In a recent study [33], it was found that bleaching teeth and SPRs together maintained the ability of the restorative material to match the new bleach shade without replacement, which could indicate the limited effect of bleaching on the restorative material, which is similar to the current study’s results. These results align with those of a study by Chen et al. [7], who reported that although bleaching initially altered the color of SPR materials, these changes were not stable over time, particularly after aging protocols. This reduction in bleaching effect after toothbrushing may be due to water sorption during brushing, causing a relapse of the bleaching effect [12]. The abrasiveness of the toothpastes and the silica particles present in the serum could have impacted the surface of the bleached SPR material. This interaction may have led to the removal of the most bleached surface layer, ultimately decreasing the retention of the color change attained by bleaching. Similarly, Forabosco et al. [33] found that bleaching had minimal long-term influence on the color matching of SPRs, highlighting the limited efficacy of bleaching on such materials. Furthermore, Aktu and Ulusoy [20] emphasized that bleaching procedures alone may not restore the original appearance.

While bleaching has been shown to effectively restore tooth enamel esthetics [65,81], its efficacy on PRMs, especially SPRs, appears to be limited.
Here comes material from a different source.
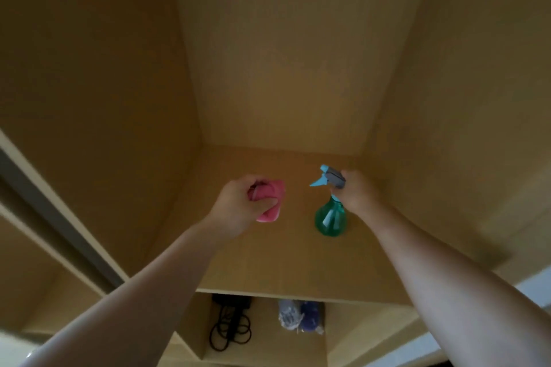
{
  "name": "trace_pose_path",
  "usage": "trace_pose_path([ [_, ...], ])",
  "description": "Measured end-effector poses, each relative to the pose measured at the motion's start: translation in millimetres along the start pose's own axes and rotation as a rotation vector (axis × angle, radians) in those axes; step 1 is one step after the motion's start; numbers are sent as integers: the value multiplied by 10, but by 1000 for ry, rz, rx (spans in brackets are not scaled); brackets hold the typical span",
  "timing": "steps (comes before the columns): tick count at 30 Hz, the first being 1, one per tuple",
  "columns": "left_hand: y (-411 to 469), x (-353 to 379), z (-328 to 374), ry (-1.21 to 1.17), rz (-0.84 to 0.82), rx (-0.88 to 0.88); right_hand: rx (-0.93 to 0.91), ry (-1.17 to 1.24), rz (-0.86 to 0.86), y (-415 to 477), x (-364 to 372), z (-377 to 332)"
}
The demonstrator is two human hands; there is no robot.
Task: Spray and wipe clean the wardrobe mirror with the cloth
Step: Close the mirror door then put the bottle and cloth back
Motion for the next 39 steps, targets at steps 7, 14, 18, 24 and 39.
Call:
trace_pose_path([
  [7, -207, -143, 164, 66, -8, -35, -209, 18, -45, -227, -116, -330],
  [14, -543, -455, 432, 109, 12, -12, -442, 70, -61, -895, -354, -960],
  [18, -913, -781, 568, 163, 29, 54, -546, 178, -59, -1456, -378, -1233],
  [24, -1741, -1561, 519, 187, 92, 83, -612, 232, -37, -2394, -79, -1709],
  [39, -3916, -3793, -181, 225, 174, 15, -585, 404, -122, -4474, 1273, -2966],
])
Point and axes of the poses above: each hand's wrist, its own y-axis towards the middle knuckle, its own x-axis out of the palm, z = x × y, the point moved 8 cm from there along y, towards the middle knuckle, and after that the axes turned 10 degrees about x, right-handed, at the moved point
This discrepancy may be attributed to the differences in material composition, degree of conversion, and filler structure, as discussed in reviews by Ahmed et al. [10] and Alharbi et al. [82]. These highlighted that smart monochromatic SPRs rely heavily on light transmission and diffusion rather than intrinsic color, which may explain their reduced responsiveness to peroxide-based bleaching agents. The investigated SPR in the current study (CDO, with a degree of conversion up to 65% [3]) uses “adaptive light matching,” which determines the shade of the restoration by absorbing light waves reflected from the surrounding structures [80,83]. It contains UDMA, whose refractive index decreases as the size of the side alkyl chain increases, resulting in changes in translucency that are associated with the degree of conversion reached [84]. Further investigation into changes in translucency and degree of conversion associated with bleaching and brushing would be advisable, as it may shed light on the possible polymeric factors behind CDO’s response to bleaching and brushing.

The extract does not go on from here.